**YOUR OBJECTIVE**. What follows is a block of records; reproduce all of it verbatim.

(Dataset items)
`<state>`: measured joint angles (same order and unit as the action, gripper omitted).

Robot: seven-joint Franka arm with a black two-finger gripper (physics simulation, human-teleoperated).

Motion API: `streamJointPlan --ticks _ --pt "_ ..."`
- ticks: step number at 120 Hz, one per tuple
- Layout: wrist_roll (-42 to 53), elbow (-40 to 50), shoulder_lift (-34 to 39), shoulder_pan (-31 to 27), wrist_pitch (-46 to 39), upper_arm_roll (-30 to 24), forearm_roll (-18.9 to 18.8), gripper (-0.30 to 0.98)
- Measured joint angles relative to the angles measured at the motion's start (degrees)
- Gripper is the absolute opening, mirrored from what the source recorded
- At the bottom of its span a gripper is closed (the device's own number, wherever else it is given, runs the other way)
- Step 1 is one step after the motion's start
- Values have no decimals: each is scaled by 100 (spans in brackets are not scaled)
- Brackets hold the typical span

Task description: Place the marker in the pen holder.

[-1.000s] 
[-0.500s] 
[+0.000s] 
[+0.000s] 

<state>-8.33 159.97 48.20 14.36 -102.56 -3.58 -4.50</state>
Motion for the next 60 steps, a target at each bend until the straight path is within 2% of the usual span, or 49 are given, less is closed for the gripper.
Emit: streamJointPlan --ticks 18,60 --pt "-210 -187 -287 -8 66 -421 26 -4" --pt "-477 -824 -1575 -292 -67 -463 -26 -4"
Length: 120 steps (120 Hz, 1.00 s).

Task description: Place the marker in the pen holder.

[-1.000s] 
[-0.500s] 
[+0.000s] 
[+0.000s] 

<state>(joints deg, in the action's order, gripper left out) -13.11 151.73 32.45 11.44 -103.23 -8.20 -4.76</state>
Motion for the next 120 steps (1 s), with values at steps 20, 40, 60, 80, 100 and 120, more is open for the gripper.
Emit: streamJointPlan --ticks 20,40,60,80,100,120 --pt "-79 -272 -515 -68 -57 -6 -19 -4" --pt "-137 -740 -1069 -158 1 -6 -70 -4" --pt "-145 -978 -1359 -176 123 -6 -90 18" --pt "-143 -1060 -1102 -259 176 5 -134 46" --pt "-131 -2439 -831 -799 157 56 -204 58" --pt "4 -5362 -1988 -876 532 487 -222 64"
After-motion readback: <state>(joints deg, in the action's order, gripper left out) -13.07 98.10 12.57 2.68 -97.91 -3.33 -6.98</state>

**EXPECTED ANSWER**.
`<state>`: measured joint angles (same order and unit as the action, gripper omitted).

Robot: seven-joint Franka arm with a black two-finger gripper (physics simulation, human-teleoperated).

Motion API: `streamJointPlan --ticks _ --pt "_ ..."`
- ticks: step number at 120 Hz, one per tuple
- Layout: wrist_roll (-42 to 53), elbow (-40 to 50), shoulder_lift (-34 to 39), shoulder_pan (-31 to 27), wrist_pitch (-46 to 39), upper_arm_roll (-30 to 24), forearm_roll (-18.9 to 18.8), gripper (-0.30 to 0.98)
- Measured joint angles relative to the angles measured at the motion's start (degrees)
- Gripper is the absolute opening, mirrored from what the source recorded
- At the bottom of its span a gripper is closed (the device's own number, wherever else it is given, runs the other way)
- Step 1 is one step after the motion's start
- Values have no decimals: each is scaled by 100 (spans in brackets are not scaled)
- Brackets hold the typical span

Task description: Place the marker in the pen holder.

[-1.000s] 
[-0.500s] 
[+0.000s] 
[+0.000s] 

<state>-8.33 159.97 48.20 14.36 -102.56 -3.58 -4.50</state>
Motion for the next 60 steps, a target at each bend until the straight path is within 2% of the usual span, or 49 are given, less is closed for the gripper.
Emit: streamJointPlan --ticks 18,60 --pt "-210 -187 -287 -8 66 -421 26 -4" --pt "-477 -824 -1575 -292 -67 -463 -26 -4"
Length: 120 steps (120 Hz, 1.00 s).

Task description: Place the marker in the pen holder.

[-1.000s] 
[-0.500s] 
[+0.000s] 
[+0.000s] 

<state>(joints deg, in the action's order, gripper left out) -13.11 151.73 32.45 11.44 -103.23 -8.20 -4.76</state>
Motion for the next 120 steps (1 s), with values at steps 20, 40, 60, 80, 100 and 120, more is open for the gripper.
Emit: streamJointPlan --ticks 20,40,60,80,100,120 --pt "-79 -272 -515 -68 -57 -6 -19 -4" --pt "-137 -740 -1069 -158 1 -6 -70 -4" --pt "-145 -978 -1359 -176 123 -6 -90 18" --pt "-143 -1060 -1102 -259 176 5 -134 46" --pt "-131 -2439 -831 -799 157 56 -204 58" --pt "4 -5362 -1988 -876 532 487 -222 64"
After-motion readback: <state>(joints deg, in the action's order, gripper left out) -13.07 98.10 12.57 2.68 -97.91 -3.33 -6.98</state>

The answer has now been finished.